WHAT IS EXPECTED:
Tell how many lines of the data include the word "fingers". Nothing but the number belongs in the answer.
---
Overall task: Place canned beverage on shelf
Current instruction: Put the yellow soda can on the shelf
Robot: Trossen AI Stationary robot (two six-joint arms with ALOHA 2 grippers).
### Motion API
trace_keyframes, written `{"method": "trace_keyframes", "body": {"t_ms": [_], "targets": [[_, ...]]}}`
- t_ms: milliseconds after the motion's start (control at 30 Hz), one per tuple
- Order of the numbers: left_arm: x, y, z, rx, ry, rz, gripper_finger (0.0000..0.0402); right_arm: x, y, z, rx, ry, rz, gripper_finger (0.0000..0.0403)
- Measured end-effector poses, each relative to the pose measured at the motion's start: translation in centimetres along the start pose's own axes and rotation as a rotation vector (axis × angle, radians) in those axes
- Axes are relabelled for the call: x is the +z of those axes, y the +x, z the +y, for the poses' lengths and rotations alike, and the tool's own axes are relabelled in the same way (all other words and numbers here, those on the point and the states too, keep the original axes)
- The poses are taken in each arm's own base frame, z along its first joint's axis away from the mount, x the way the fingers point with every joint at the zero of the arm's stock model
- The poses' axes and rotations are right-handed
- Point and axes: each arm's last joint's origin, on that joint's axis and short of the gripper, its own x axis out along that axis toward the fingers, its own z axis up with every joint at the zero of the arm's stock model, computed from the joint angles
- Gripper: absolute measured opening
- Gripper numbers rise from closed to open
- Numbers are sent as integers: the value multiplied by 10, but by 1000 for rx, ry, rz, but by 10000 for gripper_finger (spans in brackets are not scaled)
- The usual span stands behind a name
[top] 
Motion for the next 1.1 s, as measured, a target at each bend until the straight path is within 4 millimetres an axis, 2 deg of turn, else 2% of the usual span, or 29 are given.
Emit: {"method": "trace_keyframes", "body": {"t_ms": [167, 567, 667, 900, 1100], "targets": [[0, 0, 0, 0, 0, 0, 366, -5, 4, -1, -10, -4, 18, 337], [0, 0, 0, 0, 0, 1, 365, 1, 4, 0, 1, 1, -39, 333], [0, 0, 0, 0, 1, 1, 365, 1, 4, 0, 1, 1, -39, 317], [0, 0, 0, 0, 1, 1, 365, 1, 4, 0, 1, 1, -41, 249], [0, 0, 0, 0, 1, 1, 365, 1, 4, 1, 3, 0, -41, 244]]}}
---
ANSWER BOX:
2